To do
Lines from the start of the data through the line containing "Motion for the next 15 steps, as" must be given again exactly. Leave the others out.

Data to use
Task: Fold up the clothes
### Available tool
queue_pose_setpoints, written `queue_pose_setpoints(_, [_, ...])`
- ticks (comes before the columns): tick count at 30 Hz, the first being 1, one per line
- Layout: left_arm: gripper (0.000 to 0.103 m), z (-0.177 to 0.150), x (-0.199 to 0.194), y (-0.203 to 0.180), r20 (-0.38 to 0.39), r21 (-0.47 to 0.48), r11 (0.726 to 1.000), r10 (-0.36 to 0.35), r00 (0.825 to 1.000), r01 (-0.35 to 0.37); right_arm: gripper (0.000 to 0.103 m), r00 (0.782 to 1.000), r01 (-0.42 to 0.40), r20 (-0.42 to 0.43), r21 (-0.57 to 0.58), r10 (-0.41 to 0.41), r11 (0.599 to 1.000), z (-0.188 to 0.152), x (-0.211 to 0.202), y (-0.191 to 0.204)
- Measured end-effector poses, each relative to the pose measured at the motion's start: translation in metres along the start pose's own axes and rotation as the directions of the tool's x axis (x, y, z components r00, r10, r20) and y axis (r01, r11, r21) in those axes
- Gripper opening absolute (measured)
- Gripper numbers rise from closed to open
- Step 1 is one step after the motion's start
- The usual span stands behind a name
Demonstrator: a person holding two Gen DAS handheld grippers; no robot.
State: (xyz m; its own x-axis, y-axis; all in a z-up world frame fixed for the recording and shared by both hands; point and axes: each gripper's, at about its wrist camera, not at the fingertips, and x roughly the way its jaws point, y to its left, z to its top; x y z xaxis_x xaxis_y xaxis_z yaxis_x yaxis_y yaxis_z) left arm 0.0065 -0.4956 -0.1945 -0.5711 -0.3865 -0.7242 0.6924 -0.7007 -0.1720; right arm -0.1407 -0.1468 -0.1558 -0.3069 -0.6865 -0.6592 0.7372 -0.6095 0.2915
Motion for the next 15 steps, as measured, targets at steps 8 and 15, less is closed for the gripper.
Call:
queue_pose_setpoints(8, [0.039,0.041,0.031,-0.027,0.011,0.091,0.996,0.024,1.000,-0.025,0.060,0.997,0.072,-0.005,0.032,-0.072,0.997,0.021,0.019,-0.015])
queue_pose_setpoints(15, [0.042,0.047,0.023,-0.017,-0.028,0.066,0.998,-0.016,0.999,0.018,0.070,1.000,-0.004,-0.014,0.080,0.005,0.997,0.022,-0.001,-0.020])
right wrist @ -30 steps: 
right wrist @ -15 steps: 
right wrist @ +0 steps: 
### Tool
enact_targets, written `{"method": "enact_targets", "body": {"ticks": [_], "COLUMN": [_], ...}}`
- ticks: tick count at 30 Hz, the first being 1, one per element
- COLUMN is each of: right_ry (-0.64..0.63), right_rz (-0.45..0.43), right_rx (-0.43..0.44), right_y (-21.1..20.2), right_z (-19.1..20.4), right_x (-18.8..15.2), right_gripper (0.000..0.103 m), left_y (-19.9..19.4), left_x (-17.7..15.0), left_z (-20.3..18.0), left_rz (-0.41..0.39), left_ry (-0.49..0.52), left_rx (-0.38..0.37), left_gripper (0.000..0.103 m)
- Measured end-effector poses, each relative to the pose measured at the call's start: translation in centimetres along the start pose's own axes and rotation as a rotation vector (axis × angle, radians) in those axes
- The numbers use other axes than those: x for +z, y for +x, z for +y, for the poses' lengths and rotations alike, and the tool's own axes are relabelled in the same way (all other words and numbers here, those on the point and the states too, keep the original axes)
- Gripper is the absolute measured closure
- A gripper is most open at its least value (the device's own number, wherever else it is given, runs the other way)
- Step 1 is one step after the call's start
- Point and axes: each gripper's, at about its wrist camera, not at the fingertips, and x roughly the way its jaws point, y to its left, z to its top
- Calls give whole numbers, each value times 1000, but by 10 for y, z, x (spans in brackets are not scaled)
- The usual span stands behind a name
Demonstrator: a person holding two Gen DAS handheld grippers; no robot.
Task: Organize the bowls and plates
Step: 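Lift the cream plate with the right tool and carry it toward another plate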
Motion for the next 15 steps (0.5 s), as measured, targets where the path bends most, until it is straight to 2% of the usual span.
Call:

Reply
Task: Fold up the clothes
### Available tool
queue_pose_setpoints, written `queue_pose_setpoints(_, [_, ...])`
- ticks (comes before the columns): tick count at 30 Hz, the first being 1, one per line
- Layout: left_arm: gripper (0.000 to 0.103 m), z (-0.177 to 0.150), x (-0.199 to 0.194), y (-0.203 to 0.180), r20 (-0.38 to 0.39), r21 (-0.47 to 0.48), r11 (0.726 to 1.000), r10 (-0.36 to 0.35), r00 (0.825 to 1.000), r01 (-0.35 to 0.37); right_arm: gripper (0.000 to 0.103 m), r00 (0.782 to 1.000), r01 (-0.42 to 0.40), r20 (-0.42 to 0.43), r21 (-0.57 to 0.58), r10 (-0.41 to 0.41), r11 (0.599 to 1.000), z (-0.188 to 0.152), x (-0.211 to 0.202), y (-0.191 to 0.204)
- Measured end-effector poses, each relative to the pose measured at the motion's start: translation in metres along the start pose's own axes and rotation as the directions of the tool's x axis (x, y, z components r00, r10, r20) and y axis (r01, r11, r21) in those axes
- Gripper opening absolute (measured)
- Gripper numbers rise from closed to open
- Step 1 is one step after the motion's start
- The usual span stands behind a name
Demonstrator: a person holding two Gen DAS handheld grippers; no robot.
State: (xyz m; its own x-axis, y-axis; all in a z-up world frame fixed for the recording and shared by both hands; point and axes: each gripper's, at about its wrist camera, not at the fingertips, and x roughly the way its jaws point, y to its left, z to its top; x y z xaxis_x xaxis_y xaxis_z yaxis_x yaxis_y yaxis_z) left arm 0.0065 -0.4956 -0.1945 -0.5711 -0.3865 -0.7242 0.6924 -0.7007 -0.1720; right arm -0.1407 -0.1468 -0.1558 -0.3069 -0.6865 -0.6592 0.7372 -0.6095 0.2915
Motion for the next 15 steps, as measured, targets at steps 8 and 15, less is closed for the gripper.

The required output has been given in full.